Was ist Dyskalkulie?
Als Rechenschwäche oder Dyskalkulie bezeichnet man eine Störung, bei der es normal begabten Kindern (und Erwachsenen) besonders schwer fällt, die Welt der Mengen, Ziffern und Zahlen zu begreifen und Rechenoperationen durchzuführen.
Rechenaufgaben über den10er-Raum hinaus stellen oft eine große Hürde dar, wenn später Analogien im Hunderterraum gebildet werden sollen, fehlt jede Grundlage. Oft verstehen rechenschwache Kinder die gestellten Aufgaben erst gar nicht. Das liegt daran, dass sie den Zusammenhang von Zahlen und Operationssymbolen,:) nicht begriffen haben und diesen keine Mengen zuordnen können. Mengen können darüber hinaus oft nicht intuitiv erfasst werden, Ergebnisse werden nicht als möglicherweise richtig oder wahrscheinlich falsch erkannt. Manche mathematischen Bereiche lösen betroffene Kinder nicht durch Rechnen, sondern durch Auswendiglernen, so z. B. das kleine Einmaleins. Sie können im Unterricht kaum auf bereits Erlerntes aufbauen und verzweifeln bald an den schulischen Anforderungen. Es wird vermutet, dass bis zu sechs Prozent der deutschen Schulkinder von Dyskalkulie betroffen sind.

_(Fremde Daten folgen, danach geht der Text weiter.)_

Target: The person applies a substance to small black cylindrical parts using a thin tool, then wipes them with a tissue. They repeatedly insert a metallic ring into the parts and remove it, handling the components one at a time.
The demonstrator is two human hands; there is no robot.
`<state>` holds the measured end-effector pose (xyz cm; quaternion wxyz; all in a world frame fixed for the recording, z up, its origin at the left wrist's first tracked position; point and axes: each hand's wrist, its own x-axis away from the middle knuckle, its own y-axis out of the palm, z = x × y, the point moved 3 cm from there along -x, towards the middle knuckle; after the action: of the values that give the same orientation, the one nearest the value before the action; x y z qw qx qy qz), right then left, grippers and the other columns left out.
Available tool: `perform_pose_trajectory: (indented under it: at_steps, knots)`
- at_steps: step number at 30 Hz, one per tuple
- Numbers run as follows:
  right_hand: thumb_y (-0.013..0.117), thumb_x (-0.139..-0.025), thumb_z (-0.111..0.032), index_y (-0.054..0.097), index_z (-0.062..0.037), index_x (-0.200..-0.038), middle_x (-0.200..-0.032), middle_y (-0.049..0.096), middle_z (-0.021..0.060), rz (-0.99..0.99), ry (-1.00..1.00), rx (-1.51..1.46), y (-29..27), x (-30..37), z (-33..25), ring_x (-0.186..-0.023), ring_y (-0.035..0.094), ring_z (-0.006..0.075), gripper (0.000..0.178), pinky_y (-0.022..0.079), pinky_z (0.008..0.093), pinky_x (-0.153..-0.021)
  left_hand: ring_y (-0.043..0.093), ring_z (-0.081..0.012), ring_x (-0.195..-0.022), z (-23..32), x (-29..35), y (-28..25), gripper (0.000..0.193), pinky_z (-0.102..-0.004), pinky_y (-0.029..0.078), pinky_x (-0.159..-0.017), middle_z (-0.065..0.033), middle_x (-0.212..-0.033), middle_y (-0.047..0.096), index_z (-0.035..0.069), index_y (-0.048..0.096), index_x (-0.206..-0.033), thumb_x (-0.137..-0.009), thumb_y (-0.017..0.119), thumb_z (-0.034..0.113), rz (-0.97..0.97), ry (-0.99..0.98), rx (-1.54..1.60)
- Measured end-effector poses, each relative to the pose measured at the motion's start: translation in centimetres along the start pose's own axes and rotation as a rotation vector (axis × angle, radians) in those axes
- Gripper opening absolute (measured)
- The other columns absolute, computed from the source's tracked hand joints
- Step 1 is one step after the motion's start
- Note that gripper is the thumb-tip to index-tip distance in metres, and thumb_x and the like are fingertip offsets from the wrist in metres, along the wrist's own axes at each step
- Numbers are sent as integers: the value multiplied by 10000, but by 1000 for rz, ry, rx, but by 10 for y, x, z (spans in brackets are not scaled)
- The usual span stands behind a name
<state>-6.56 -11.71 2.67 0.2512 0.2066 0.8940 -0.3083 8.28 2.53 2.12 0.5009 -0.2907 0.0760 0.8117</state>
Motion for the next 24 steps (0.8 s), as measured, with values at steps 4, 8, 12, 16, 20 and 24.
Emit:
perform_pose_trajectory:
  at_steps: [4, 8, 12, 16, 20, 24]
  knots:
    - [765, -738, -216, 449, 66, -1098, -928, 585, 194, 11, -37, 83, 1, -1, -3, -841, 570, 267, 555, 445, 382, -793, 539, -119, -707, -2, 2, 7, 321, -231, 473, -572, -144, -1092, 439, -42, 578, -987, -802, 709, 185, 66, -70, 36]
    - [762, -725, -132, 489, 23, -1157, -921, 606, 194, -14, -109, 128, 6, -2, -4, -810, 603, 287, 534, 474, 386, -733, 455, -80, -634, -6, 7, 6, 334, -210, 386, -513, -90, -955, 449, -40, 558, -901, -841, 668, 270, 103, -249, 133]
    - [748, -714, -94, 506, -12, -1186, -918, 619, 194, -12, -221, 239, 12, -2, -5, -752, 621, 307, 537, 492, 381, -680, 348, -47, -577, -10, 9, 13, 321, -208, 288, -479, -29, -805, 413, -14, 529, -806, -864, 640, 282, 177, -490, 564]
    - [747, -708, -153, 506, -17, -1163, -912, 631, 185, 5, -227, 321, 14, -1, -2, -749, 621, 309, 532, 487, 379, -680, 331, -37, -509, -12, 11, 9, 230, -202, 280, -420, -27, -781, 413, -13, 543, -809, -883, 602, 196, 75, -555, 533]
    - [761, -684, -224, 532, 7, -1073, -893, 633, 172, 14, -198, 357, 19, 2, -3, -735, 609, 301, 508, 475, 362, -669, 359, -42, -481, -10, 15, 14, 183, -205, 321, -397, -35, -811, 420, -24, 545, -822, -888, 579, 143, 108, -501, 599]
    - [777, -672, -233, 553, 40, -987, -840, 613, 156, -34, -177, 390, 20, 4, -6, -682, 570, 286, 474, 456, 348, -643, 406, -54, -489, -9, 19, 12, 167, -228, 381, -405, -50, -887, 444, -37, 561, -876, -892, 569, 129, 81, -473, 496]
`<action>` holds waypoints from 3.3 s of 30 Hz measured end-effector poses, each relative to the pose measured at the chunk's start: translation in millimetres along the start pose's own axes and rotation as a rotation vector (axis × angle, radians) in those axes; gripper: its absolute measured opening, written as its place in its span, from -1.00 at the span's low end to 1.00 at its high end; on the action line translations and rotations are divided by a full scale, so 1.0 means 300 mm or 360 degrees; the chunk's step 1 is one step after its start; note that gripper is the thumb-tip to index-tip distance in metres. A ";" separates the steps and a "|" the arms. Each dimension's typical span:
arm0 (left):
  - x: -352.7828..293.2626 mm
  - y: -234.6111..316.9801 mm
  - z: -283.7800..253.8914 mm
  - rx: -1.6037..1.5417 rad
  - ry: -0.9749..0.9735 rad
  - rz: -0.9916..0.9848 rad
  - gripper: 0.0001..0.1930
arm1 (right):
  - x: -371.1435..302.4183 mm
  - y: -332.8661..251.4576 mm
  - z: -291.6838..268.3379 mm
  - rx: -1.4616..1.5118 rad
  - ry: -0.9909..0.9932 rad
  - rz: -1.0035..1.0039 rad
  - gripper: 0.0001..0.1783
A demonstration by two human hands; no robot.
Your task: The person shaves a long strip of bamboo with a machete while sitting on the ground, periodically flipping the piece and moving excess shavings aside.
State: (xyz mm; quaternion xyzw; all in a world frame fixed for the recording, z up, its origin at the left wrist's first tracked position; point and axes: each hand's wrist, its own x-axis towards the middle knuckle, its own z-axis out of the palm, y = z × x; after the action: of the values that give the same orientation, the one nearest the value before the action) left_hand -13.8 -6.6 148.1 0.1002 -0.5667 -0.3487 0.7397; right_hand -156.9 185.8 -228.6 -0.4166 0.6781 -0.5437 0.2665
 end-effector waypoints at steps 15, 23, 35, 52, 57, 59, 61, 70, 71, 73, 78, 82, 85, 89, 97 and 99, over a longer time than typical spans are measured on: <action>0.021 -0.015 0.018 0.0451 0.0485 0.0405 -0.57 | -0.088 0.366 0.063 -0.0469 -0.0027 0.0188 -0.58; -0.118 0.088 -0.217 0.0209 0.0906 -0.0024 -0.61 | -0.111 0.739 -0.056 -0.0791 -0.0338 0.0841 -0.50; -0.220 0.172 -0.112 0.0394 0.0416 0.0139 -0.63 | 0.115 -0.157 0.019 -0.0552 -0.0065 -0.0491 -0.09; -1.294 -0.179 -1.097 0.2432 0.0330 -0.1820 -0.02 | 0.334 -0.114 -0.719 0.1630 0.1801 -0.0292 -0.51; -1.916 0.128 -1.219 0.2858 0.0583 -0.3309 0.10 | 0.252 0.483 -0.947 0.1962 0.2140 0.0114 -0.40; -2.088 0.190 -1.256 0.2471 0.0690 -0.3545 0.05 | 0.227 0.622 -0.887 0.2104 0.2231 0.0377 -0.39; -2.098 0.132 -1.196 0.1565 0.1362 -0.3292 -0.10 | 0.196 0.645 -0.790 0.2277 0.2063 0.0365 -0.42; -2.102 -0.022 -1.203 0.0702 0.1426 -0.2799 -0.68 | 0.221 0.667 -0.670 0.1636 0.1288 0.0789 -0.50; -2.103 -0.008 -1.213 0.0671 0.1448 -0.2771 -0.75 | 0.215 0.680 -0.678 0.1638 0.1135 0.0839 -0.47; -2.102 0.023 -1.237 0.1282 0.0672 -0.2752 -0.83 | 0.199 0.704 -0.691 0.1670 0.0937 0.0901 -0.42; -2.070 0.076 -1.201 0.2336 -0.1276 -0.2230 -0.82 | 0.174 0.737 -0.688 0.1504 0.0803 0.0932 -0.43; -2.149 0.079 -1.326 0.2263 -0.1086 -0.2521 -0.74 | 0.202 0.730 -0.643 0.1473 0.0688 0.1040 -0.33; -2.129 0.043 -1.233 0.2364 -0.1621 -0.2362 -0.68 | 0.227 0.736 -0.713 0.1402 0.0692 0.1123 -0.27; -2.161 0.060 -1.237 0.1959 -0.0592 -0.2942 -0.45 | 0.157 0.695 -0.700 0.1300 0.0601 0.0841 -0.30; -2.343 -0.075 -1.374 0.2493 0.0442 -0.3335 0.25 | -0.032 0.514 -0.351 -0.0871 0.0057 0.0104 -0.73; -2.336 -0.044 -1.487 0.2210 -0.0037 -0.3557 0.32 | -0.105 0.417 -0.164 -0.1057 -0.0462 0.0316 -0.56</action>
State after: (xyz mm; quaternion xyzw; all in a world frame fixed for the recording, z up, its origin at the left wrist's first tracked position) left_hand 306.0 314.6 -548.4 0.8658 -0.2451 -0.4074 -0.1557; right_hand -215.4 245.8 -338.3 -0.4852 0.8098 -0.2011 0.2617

In der Schule fallen rechenschwache Kinder dadurch auf, dass sie sehr langsam und häufig mit den Fingern rechnen. Da es ihnen schwer fällt, sich mathematische Operationen vorzustellen, lernen sie die Lösungen bestimmter Rechenaufgaben oft auswendig. Dies ist für sie leichter, als die Rechnungen immer wieder aufs Neue durchzuführen, denn manchmal können selbst einfache Additionsaufgaben im Zehnerbereich nur mithilfe von Rechenmaterial gelöst werden.
Deutliche Hinweise auf Dyskalkulie sind vorwiegend Schwierigkeiten beim Rückwärts- oder sogar Vorwärtszählen (z.B. "zähle mal bei 56 oder 123 weiter") und beim Zehnersprung, mangelnde Zuordnung von Ziffern zu Mengen sowie häufig auftretende Zahlendreher (12 statt 21). Darüber hinaus fällt es einem rechenschwachen Kind in der Regel sehr schwer, mit Maßeinheiten zurechtzukommen. Die Kinder haben oft keine klare Vorstellung vom Geldwert, können mit ihrem Taschengeld schlecht umgehen und brauchen lange, um das Lesen der Uhr zu erlernen. Eltern und Lehrer verzweifeln, weil sie sich die Probleme des ansonsten intelligenten Kindes nicht erklären können, das scheinbar jede Erläuterung im mathematischen Bereich schnell wieder vergisst.
Dyskalkulietherapie
Eine Dyskalkulietherapie stellt das Kind in den Mittelpunkt der Förderung und arbeitet mit dessen positiven Ressourcen. Nach einer Förderdiagnostik in den ersten Wochen, welche die Stärken, aber auch die Schwächen des einzelnen Kindes genau erfasst, kann mit der individuellen Lerntherapie begonnen werden. Eine Förderung der entsprechenden Wahrnehmungsbereiche, das gezielte Rechentraining und der Aufbau von Motivation und Selbstbewusstsein beim Kind stehen im Mittelpunkt.
Rechenschwache Kinder machen unterschiedliche Fehler, sodass eine sorgfältige Diagnostik ihrer individuellen Art zu rechnen notwendig ist, um das jeweilige Kind optimal fördern zu können. In der Lerntherapie wird so lange mit Anschauungsmaterial wie Rechenplättchen, Montessori-Material oder Ähnlichem gearbeitet, bis Mengen und der jeweilige Zahlenraum sicher beherrscht werden. Ein längeres Verweilen bei den Grundlagen ist für die Betroffenen absolut notwendig, um eine sichere Basis für den weiteren Mathematikunterricht zu erhalten. Erst wenn ein "Rechenweg" wirklich verstanden und verinnerlicht ist, kann der nächste Schritt gemacht werden.
Zum Konzept der Dyskalkulietherapie gehört der enge Kontakt zu den Eltern und LehrerInnen. Durch ein gemeinsames Vorgehen aller am Lernprozess beteiligten Personen wird der Förderverlauf effektiviert. Erste Loyalität gilt aber immer dem betroffenen Kind.